Work around for Data Shuttle not recognizing identical data

JAmirali
JAmirali ✭✭
edited 05/24/24 in Add Ons and Integrations

Hello! This is pretty hard to explain but I am hoping someone can help me with this dilemma:

I am using Smartsheet to build a tracking system that monitors where field project workers are showing up on a weekly basis. I get the job addresses as a spreadsheet from another department. Since I am working with hundreds of employees, I made a workflow in Data Shuttle to import the job address into my sheets.

A big component of this is monitoring how long each employee has been at their current job site. I have a column for "Job Start Date", "Current Date" and a third to calculate the difference to give me "Time on Site" in days.

I set up an automation in the sheet that would date stamp the 'Job Start Date' column whenever an employee's job address changes. It reads:

'When rows are added or changed and 'Job Address' equals any value, record date in Job Start'

This works, HOWEVER, Data Shuttle recognized every address as "new data" even if the old address was exactly the same as the new address (ie the employee didn't move locations). Therefore, any time I try to update the information with new reports, Data Shuttle sees everything as new and will reset all dates.

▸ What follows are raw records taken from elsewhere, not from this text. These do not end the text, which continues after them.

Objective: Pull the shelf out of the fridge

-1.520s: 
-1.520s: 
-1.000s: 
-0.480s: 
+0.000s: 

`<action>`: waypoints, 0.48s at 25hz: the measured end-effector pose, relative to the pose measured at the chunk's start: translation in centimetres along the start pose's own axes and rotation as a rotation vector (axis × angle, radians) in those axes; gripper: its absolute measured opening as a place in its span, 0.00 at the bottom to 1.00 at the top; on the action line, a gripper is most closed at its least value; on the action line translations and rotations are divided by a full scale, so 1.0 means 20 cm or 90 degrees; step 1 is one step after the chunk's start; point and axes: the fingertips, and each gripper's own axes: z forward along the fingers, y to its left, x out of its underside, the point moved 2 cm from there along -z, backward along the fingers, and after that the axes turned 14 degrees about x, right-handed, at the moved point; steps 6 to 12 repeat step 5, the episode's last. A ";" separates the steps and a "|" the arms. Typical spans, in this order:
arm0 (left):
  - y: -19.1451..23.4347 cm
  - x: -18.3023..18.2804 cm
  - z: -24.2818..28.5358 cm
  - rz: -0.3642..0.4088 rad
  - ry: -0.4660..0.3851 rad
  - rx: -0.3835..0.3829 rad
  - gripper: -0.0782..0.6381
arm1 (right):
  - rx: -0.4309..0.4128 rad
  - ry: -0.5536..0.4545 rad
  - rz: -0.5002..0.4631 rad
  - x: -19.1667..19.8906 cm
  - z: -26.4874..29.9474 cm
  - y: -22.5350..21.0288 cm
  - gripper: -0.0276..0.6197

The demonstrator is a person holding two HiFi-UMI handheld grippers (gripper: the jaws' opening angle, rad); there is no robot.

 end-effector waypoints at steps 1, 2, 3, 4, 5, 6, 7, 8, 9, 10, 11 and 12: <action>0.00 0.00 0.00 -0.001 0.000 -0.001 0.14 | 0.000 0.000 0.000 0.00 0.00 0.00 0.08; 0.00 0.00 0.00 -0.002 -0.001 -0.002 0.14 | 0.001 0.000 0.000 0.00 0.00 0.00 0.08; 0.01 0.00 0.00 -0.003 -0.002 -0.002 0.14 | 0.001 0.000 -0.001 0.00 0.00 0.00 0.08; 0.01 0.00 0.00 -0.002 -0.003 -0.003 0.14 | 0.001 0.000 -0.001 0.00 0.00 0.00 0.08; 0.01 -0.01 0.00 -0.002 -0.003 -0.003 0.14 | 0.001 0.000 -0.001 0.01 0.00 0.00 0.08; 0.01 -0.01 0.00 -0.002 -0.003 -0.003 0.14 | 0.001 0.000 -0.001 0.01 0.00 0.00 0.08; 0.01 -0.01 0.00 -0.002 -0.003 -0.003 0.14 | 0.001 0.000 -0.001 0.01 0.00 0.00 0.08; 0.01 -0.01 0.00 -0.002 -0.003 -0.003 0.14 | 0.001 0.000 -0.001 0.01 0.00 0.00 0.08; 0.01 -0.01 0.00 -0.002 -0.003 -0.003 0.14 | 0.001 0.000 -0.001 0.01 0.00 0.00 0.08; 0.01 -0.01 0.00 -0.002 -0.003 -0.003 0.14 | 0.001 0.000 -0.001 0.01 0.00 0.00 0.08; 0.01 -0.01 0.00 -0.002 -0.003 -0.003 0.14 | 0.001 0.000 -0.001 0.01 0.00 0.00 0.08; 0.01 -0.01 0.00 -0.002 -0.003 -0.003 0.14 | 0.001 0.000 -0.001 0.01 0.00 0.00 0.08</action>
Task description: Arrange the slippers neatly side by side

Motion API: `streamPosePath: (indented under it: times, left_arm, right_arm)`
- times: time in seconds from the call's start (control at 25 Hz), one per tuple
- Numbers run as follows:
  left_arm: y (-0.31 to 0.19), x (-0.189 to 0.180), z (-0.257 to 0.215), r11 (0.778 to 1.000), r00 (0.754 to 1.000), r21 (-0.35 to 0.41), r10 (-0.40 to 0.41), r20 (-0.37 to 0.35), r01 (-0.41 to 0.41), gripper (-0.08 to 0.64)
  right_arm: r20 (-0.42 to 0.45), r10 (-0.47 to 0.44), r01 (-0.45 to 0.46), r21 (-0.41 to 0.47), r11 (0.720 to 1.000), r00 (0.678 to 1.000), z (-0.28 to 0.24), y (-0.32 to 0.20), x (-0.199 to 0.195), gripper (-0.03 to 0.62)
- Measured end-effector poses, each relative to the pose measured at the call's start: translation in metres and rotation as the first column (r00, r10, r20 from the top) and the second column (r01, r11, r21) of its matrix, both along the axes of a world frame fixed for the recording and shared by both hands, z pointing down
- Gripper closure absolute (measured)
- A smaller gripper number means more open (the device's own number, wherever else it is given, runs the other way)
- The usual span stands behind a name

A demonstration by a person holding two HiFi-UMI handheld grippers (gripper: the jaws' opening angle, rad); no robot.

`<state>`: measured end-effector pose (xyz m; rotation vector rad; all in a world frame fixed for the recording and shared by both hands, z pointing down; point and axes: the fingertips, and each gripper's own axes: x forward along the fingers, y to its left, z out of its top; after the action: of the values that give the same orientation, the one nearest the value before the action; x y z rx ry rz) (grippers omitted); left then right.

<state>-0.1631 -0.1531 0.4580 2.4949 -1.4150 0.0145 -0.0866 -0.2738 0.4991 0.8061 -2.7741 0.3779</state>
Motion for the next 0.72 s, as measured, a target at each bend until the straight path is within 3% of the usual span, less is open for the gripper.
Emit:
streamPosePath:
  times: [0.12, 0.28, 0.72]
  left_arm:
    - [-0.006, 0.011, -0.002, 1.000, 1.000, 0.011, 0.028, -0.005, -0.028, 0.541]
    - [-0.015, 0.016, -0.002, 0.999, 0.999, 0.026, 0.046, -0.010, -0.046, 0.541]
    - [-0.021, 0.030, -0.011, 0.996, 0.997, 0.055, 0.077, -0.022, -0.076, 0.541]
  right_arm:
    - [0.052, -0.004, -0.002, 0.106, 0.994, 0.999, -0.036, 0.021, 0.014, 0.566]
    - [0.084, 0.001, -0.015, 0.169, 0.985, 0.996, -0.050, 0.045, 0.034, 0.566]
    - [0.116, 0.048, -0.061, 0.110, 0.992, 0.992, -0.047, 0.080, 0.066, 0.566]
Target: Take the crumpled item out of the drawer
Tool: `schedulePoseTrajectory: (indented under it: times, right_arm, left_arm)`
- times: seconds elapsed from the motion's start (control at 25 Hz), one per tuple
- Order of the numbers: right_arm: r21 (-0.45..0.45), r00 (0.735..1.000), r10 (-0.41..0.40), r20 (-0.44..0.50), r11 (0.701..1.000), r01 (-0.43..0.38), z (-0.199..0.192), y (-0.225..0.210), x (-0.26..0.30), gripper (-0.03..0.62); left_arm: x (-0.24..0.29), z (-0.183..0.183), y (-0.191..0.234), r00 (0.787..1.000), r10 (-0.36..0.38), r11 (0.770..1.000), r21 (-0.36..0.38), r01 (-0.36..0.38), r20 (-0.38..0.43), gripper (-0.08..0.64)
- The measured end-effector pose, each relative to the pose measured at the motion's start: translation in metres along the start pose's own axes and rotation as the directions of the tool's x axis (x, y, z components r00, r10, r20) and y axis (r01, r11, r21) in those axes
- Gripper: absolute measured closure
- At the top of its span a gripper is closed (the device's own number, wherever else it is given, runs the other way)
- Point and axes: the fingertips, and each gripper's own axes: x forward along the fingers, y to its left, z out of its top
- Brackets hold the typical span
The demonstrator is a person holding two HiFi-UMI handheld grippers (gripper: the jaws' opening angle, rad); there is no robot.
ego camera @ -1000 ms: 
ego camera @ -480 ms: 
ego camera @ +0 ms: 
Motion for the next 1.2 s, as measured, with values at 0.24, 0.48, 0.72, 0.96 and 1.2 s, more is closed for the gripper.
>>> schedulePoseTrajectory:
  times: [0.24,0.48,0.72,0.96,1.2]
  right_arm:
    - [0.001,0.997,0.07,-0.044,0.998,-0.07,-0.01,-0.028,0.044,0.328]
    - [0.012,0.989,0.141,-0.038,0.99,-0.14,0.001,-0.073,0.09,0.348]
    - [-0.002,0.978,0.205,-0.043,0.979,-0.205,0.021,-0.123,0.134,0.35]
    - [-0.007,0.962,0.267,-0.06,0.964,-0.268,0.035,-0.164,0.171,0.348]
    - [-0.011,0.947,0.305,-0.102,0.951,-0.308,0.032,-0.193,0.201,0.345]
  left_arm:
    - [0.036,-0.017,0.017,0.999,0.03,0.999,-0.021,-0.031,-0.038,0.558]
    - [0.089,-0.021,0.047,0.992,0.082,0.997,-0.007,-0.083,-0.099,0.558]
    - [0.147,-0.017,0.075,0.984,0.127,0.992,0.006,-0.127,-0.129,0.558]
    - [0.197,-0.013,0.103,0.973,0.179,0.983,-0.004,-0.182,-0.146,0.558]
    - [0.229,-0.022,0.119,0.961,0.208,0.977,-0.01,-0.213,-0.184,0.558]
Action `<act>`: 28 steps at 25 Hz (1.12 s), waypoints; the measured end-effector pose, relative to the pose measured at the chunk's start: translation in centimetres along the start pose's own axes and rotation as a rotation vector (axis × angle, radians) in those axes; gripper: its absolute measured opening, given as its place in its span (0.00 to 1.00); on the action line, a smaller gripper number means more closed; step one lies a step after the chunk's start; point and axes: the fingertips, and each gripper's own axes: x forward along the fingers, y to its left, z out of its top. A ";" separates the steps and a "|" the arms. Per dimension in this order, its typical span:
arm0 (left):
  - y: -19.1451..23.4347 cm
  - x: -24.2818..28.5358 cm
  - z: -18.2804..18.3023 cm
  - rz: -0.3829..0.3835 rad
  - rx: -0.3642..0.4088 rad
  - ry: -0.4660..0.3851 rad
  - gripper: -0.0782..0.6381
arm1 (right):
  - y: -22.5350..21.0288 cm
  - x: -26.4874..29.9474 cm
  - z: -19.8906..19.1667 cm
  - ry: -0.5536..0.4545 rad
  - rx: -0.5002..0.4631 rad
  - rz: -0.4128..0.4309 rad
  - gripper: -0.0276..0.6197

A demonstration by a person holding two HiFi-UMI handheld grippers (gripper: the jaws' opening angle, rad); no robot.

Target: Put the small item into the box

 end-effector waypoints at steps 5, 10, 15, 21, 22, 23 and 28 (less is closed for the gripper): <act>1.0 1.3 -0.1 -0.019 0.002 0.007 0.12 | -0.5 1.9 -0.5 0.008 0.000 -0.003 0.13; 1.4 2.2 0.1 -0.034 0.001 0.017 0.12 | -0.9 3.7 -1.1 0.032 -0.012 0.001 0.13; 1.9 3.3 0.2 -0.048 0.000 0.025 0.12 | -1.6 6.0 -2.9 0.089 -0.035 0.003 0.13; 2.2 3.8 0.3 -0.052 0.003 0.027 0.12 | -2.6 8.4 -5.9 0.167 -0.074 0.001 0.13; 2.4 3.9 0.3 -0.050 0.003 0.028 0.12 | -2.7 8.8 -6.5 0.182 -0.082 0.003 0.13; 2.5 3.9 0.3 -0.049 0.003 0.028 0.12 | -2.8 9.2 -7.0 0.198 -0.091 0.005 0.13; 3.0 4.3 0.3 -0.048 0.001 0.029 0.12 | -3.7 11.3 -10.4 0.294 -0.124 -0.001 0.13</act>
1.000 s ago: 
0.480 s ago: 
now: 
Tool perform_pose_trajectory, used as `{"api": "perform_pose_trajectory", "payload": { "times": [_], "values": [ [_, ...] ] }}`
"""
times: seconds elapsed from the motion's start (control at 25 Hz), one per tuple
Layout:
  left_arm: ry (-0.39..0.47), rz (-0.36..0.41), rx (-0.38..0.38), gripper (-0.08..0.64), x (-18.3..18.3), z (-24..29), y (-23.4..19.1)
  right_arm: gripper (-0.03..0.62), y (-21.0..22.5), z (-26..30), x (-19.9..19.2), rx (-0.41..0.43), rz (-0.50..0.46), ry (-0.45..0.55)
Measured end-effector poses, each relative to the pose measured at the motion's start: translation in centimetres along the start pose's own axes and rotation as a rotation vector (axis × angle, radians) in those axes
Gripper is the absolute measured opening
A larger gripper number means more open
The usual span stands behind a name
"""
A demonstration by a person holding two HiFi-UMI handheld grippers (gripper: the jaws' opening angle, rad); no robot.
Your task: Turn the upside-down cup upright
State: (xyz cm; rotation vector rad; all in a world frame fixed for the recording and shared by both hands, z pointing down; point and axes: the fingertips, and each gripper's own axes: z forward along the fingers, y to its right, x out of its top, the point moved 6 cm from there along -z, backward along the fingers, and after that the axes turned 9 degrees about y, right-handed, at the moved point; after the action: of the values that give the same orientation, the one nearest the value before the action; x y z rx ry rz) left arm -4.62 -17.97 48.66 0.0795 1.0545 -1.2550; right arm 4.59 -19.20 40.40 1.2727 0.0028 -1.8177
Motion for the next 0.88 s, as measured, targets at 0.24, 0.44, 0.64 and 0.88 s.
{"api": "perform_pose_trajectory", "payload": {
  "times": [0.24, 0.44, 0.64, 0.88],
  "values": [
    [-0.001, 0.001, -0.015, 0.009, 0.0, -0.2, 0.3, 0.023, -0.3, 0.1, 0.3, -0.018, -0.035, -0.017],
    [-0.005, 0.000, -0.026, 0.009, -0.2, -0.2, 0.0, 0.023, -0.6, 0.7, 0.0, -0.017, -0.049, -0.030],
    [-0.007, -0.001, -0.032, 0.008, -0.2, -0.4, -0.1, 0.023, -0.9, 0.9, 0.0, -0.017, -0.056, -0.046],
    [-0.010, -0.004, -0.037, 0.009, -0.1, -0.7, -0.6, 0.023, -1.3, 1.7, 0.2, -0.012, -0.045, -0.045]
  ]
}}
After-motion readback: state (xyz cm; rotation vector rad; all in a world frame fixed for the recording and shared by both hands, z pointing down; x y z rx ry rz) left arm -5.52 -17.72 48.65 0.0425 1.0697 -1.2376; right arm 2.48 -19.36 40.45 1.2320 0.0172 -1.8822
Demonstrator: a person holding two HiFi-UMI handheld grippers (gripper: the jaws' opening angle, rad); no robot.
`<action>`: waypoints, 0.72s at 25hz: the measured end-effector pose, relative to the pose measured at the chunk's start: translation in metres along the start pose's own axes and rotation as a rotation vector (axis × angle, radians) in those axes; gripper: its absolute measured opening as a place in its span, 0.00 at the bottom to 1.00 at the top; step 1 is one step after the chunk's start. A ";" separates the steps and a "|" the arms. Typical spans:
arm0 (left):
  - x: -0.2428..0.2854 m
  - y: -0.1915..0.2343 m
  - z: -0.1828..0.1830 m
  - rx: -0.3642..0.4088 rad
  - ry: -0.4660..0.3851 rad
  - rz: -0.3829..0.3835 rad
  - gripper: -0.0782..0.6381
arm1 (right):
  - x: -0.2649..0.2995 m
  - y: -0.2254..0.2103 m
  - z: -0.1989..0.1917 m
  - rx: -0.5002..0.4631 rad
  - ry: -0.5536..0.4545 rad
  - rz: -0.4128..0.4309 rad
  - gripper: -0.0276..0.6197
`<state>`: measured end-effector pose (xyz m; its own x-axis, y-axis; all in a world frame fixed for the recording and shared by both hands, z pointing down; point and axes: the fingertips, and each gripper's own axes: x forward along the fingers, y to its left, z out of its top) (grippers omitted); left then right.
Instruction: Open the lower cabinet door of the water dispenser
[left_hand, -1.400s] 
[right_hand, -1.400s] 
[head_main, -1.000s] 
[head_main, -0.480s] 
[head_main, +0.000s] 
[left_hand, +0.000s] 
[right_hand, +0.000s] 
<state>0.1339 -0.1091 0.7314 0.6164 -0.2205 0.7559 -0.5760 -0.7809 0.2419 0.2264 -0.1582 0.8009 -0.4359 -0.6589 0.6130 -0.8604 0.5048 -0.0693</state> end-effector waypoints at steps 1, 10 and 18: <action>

My work around for this was as follows:

  1. Create a helper column for old addresses (column A)
  2. Data Shuttle the most recent addresses into a different column (column B)
  3. Make another helper column to read the differences and mark as "same" or "different"
  4. Make an automation to date stamp the Job Start Date if it reads "different"

This also works BUT I realized that in order to continue to update, I will eventually have to manually move the information from column B to column A in order to shuttle the most recent info into column B.

The problem with this is when that information gets changed the automation will reset my date and that will ruin the tracking process.

Does anyone have a solution for this? I am completely stumped!

Answers

  • Brian_Richardson
    Brian_Richardson Overachievers Alumni

    Question - when you Data Shuttle the job addresses in, are you doing a replace or an update? If update, what is your key field? Because I believe Data Shuttle won't update data that hasn't changed in the source. Which means it thinks the data in your source file is different from the data in your Smartsheet…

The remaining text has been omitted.